15 Abril 2021
Sonia Guajajara lidou inteligentemente com uma saia justa daquelas bem embaraçosas, que só um governo como o de Jair pode criar. Dentro das circunstâncias, saiu-se muito bem.
Convidada a um diálogo sobre a Amazônia e a mudança climática aberto pelo embaixador dos EUA Todd Chapman, sendo ela a representante da APIB - Articulação dos Povos Indígenas do Brasil, entidade reconhecida pelos povos indígenas, Sonia se deu conta de que o governo Bolsonaro havia também levado os "seus" índios, escolhidos a dedo entre indivíduos sem representatividade ligados ao garimpo.

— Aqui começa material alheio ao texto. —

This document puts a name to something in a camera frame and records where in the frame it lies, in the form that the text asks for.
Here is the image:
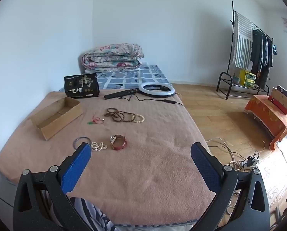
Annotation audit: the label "yellow crate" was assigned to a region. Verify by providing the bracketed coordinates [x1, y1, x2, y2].
[239, 69, 257, 87]

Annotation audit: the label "grey striped hanging cloth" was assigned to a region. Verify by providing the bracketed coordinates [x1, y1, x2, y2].
[231, 12, 254, 70]

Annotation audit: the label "blue checked bedsheet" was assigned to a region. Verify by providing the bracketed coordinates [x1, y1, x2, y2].
[59, 64, 170, 92]

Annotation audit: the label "white pearl bracelet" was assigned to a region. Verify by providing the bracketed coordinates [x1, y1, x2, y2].
[91, 141, 108, 152]

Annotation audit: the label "black clothes rack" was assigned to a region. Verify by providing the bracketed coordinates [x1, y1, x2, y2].
[216, 1, 275, 100]

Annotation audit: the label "power strip with cables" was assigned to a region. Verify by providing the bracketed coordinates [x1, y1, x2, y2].
[206, 137, 267, 169]

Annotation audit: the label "white power strip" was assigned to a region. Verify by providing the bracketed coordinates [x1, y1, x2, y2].
[240, 156, 259, 170]

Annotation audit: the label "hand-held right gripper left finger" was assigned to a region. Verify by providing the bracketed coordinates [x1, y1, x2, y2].
[13, 142, 103, 231]

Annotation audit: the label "black snack bag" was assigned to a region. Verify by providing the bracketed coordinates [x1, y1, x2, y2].
[64, 73, 100, 98]

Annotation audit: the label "red box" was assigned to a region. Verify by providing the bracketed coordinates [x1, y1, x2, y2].
[268, 95, 287, 115]

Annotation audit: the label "light wooden box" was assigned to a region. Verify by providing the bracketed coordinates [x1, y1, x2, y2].
[271, 87, 287, 111]

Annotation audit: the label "purple bangle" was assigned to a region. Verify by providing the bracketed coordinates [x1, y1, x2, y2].
[73, 137, 91, 150]

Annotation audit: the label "pink-brown blanket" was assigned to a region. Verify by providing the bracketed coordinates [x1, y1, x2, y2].
[0, 90, 217, 224]

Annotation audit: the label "dark hanging clothes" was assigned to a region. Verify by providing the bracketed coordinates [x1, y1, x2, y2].
[249, 28, 274, 89]

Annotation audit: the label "red string green pendant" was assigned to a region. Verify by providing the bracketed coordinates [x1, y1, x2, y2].
[87, 113, 105, 126]

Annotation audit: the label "dark blue box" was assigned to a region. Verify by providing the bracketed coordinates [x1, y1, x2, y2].
[277, 85, 287, 101]

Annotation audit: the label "black ring light cable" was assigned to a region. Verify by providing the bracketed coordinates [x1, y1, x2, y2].
[121, 94, 185, 106]

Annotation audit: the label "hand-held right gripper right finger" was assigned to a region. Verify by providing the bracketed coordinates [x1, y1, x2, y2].
[190, 142, 271, 231]

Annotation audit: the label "brown bead necklace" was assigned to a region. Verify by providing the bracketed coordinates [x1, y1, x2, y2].
[104, 108, 137, 123]

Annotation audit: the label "grey zebra striped cloth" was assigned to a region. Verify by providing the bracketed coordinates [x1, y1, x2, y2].
[70, 197, 116, 231]

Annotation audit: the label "cardboard box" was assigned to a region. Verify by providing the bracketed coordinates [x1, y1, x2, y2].
[30, 97, 83, 141]

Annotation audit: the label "ring light with black tripod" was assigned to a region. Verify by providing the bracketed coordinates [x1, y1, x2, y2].
[104, 82, 176, 100]

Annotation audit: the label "red strap watch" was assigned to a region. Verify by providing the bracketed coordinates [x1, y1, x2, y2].
[109, 135, 127, 151]

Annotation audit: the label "orange cloth covered table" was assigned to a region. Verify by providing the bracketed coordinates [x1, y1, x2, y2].
[244, 95, 287, 152]

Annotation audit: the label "folded floral quilt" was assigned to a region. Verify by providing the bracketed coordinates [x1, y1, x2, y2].
[81, 44, 144, 72]

Sonia impôs a condição de também ir acompanhada de outras lideranças, falou bem na reunião e conversou com o jornalista certo na hora certa. E saiu uma boa matéria, em que pelo menos fica claro quem é quem.
O desejo do governo Biden é assinar algum acordão climático que possa apresentar ao mundo, o desejo do governo Jair é sair dessa condição de pária em que se meteu, posto que a água bateu na bunda, e o desejo das lideranças indígenas é, como sempre, defender a floresta, garantir suas demarcações, preservar a vida e barrar projetos ecocidas como o garimpo na Amazônia.
Copio abaixo a matéria de Daniel Biasetto, que ficou boa.
*****
Às vésperas de cúpula do clima, governo Biden inicia diálogo com indígenas brasileiros
RIO - A pedido do presidente Joe Biden, o embaixador dos Estados Unidos no Brasil, Todd Chapman, se reuniu nesta segunda-feira com integrantes da Articulação dos Povos Indígenas do Brasil (Apib) depois que a entidade solicitou, no mês passado, a abertura de um "canal direto" de comunicação com os EUA sobre assuntos ligados à Amazônia brasileira. A conversa acontece às vésperas da cúpula sobre o clima organizada pelo governo americano, que será realizada de modo virtual entre os dias 22 e 23 de abril. O presidente Jair Bolsonaro foi convidado e vai participar.
O encontro, marcado a princípio apenas com a Apib, acabou contando com presença de indígenas ligados ao agronegócio e atividades garimpeiras e mineradoras, indicados pela Fundação Nacional do Índio (Funai), o que gerou certo desconforto na reunião agendada apenas para discutir medidas de proteção ao meio ambiente e preservação das florestas, apurou O GLOBO.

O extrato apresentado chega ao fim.